▸ **Problem details**: In the data, find each line where the word "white" appears and list that line.

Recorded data
════════════════

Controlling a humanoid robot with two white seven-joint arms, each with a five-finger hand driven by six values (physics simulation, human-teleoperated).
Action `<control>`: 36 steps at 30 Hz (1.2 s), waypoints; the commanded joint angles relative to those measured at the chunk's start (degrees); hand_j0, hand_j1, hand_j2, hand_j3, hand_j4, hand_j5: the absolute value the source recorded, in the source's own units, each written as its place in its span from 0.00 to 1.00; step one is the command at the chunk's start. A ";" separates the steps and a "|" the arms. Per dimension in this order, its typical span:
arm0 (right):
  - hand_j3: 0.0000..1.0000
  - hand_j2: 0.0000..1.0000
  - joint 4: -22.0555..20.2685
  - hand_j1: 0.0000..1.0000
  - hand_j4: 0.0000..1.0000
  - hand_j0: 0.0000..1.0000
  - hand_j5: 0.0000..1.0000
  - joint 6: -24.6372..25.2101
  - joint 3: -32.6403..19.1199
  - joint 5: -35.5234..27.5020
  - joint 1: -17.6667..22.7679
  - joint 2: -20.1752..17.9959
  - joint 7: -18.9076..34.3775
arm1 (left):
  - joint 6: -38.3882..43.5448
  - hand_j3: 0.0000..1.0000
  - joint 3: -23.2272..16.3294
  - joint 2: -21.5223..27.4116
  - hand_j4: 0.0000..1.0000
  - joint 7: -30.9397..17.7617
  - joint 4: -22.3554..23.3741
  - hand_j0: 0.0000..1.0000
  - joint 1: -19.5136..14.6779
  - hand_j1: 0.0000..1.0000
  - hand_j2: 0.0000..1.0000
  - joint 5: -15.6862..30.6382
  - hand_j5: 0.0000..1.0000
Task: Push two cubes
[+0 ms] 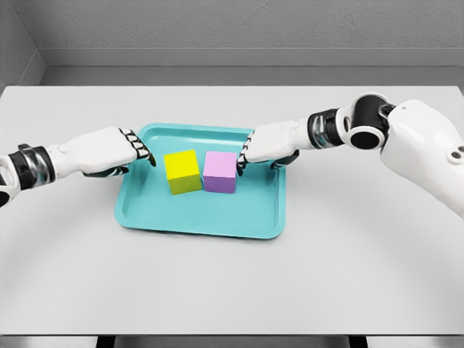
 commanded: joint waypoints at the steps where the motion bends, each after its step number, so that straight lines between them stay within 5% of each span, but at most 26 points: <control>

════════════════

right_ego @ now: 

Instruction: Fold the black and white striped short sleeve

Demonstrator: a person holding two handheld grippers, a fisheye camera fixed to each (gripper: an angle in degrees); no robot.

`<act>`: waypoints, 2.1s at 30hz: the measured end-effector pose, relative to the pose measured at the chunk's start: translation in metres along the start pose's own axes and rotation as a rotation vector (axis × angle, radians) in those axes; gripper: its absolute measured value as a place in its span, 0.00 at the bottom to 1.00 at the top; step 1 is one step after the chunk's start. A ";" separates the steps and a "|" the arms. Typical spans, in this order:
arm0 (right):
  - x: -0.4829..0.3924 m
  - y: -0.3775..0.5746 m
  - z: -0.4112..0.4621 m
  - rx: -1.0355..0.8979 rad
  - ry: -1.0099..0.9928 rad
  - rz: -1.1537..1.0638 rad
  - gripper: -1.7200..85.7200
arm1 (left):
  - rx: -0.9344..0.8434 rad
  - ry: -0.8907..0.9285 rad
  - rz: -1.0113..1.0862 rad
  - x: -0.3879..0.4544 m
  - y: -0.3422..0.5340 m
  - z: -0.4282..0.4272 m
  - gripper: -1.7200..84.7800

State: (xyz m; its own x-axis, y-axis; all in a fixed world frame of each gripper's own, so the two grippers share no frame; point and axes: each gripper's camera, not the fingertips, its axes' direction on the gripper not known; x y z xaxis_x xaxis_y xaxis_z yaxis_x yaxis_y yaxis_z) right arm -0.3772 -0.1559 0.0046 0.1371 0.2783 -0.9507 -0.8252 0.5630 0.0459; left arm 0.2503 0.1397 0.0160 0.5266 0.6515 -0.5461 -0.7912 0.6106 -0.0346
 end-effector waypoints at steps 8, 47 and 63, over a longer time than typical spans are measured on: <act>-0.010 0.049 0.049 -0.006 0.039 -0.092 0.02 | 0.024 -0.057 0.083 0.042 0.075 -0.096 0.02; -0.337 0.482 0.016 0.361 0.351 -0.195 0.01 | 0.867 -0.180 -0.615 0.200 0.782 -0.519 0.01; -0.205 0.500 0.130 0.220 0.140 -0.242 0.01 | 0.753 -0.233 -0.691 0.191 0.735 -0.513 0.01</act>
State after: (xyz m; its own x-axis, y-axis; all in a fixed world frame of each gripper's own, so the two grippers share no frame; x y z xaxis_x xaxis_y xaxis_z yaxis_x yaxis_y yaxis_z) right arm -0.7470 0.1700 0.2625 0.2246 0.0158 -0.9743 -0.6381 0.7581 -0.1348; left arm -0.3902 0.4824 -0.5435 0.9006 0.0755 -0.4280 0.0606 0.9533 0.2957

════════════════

▸ **Answer space**:
Controlling a humanoid robot with two white seven-joint arms, each with a five-finger hand driven by six values (physics simulation, human-teleoperated).
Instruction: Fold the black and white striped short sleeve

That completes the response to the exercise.